The symptoms of CAPS may be difficult to diagnose. Diagnosis may be delayed because CAPS are rare and the symptoms often resemble those of other disorders. Generally, healthcare providers confirm a diagnosis of CAPS through a combination of procedures. These include evaluation of a patient’s symptoms and medical history, laboratory and genetic testing, and skin biopsy. Although the diagnosis is confirmed in many patients through genetic testing and the identification of NLRP3 mutations, not all patients with CAPS have a detectable genetic mutation.

Talking with Your Healthcare Provider

CAPS are a group of rare diseases. However, some scientists believe that CAPS may be more common because of misdiagnoses. For example, CAPS-like symptoms are often seen in other, more common diseases such as systemic juvenile idiopathic arthritis (formerly called juvenile rheumatoid arthritis) and lupus. In addition, the larger class of autoinflammatory diseases called hereditary periodic fever syndromes can be similar to some forms of CAPS.

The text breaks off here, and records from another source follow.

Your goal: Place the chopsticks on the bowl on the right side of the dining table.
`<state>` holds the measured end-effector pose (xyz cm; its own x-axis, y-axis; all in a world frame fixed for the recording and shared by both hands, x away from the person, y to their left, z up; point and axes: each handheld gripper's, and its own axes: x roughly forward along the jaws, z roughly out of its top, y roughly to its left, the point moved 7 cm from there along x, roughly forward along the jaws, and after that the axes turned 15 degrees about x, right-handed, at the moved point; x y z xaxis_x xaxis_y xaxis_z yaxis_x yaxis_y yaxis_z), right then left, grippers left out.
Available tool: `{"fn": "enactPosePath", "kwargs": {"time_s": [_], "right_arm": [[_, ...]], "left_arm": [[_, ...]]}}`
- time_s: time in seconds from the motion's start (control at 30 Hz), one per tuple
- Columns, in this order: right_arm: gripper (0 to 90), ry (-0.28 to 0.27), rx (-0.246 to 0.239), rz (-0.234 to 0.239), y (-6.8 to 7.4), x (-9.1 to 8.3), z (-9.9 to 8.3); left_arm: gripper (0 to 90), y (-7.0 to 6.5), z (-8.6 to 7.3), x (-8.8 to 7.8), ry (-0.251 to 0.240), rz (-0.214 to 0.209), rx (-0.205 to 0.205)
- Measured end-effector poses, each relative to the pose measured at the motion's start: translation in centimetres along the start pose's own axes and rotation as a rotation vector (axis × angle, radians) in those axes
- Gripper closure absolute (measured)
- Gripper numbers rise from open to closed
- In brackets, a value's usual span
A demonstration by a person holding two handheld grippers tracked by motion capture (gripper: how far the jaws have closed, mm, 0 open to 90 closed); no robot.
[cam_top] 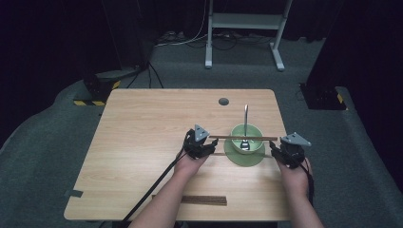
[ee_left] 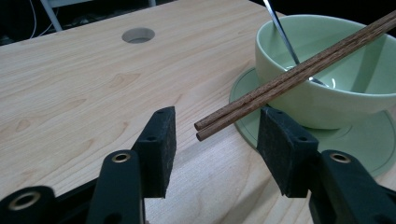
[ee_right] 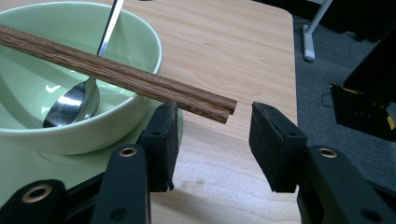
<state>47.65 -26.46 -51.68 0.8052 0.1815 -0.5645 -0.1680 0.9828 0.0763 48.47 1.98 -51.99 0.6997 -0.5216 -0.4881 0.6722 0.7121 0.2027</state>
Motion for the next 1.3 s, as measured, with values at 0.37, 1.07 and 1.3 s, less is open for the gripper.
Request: {"fn": "enactPosePath", "kwargs": {"time_s": [0.37, 1.07, 1.3], "right_arm": [[53.4, 0.0, -0.007, -0.009, -0.2, 0.4, 0.3], [55.9, 0.006, -0.017, -0.009, -0.2, -0.1, -0.1], [56.7, 0.006, -0.017, -0.004, -0.1, -0.1, -0.1]], "left_arm": [[55.3, 0.1, -0.7, -1.1, -0.017, 0.005, -0.013], [80.9, -0.1, -1.3, -1.4, -0.035, 0.023, -0.029], [80.9, -0.1, -1.4, -1.3, -0.039, 0.019, -0.038]]}}
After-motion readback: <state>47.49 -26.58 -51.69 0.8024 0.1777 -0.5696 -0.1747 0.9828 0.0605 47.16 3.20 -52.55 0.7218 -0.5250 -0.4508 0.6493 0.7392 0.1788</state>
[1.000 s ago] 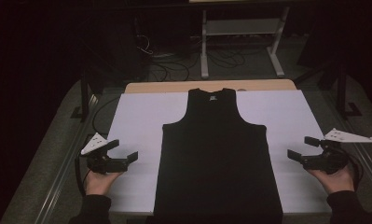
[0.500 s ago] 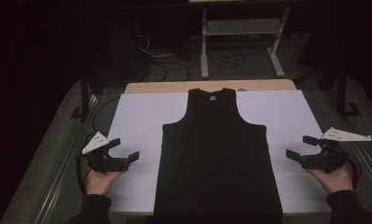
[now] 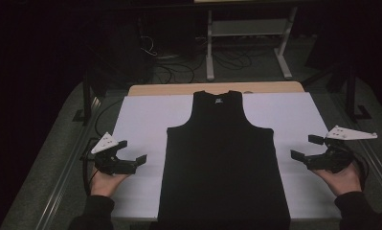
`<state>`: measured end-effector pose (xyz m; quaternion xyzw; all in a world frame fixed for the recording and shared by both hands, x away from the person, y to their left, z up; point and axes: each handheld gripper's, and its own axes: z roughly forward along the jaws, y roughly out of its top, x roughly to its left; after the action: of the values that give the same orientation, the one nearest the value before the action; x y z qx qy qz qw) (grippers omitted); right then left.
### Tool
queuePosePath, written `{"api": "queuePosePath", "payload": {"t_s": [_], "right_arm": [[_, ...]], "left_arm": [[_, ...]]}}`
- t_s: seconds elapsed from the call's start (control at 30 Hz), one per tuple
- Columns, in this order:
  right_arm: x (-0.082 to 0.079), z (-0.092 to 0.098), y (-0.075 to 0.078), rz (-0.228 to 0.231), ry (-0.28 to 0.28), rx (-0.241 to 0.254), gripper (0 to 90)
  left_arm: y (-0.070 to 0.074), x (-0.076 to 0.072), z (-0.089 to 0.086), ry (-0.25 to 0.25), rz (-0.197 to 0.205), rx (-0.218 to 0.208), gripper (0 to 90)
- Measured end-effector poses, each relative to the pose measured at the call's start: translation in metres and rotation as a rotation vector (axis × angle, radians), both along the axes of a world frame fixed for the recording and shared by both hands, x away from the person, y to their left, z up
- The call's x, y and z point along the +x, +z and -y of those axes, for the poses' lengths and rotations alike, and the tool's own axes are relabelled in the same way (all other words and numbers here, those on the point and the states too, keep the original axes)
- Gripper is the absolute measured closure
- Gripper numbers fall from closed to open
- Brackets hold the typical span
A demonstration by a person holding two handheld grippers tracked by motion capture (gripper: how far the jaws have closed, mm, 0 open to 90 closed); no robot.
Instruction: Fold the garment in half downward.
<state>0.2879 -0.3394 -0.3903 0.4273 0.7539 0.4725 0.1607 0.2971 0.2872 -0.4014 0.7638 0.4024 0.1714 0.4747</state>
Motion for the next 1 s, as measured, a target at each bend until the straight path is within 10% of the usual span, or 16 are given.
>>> {"api": "queuePosePath", "payload": {"t_s": [1.0], "right_arm": [[0.039, -0.004, 0.029, -0.046, 0.040, -0.065, 0.0]], "left_arm": [[0.030, 0.040, 0.024, -0.104, -0.045, 0.102, 0.0]]}}
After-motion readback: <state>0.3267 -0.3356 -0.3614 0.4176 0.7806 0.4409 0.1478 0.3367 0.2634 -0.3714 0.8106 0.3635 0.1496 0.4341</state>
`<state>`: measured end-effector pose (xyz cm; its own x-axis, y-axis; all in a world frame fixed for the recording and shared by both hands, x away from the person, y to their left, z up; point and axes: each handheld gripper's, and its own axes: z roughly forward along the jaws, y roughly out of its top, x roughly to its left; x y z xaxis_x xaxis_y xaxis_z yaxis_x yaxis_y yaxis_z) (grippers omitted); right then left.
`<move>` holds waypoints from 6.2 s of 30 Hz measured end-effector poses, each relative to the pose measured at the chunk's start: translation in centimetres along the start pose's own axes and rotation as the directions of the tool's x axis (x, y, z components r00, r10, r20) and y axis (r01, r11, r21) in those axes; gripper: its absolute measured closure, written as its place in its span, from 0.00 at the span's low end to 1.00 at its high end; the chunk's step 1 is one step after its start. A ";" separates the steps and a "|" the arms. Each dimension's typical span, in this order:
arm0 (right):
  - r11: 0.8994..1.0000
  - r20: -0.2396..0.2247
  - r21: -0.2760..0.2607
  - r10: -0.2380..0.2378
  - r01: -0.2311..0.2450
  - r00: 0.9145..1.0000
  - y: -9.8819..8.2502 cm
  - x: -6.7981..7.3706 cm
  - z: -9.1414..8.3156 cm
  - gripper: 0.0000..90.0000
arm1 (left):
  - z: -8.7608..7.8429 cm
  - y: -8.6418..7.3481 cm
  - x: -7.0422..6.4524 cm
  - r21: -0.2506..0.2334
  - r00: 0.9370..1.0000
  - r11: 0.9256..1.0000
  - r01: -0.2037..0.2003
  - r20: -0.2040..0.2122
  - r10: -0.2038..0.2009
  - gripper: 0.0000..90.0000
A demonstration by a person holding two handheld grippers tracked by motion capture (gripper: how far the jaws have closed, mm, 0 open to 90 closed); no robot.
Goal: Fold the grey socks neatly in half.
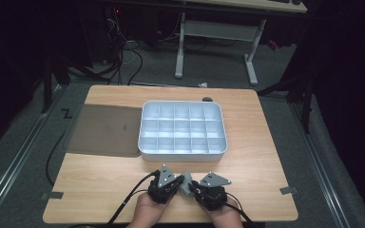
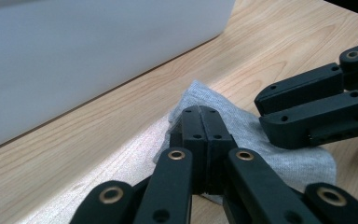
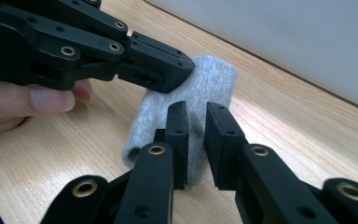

Answers to the following questions may help your healthcare provider when he or she evaluates your symptoms:

  • Have you suffered from recurrent symptoms such as rash, fever/chills, joint pain, fatigue, and eye redness/pain for most of your life, beginning either at infancy or during early childhood?
  • How often do these symptoms happen?
  • How long do these symptoms last?
  • How many days per month do you have these symptoms?
  • What triggers your symptoms? Cold temperatures? Exercise? Stress?
  • What helps your symptoms go away?
  • Do you have other family members who have similar symptoms?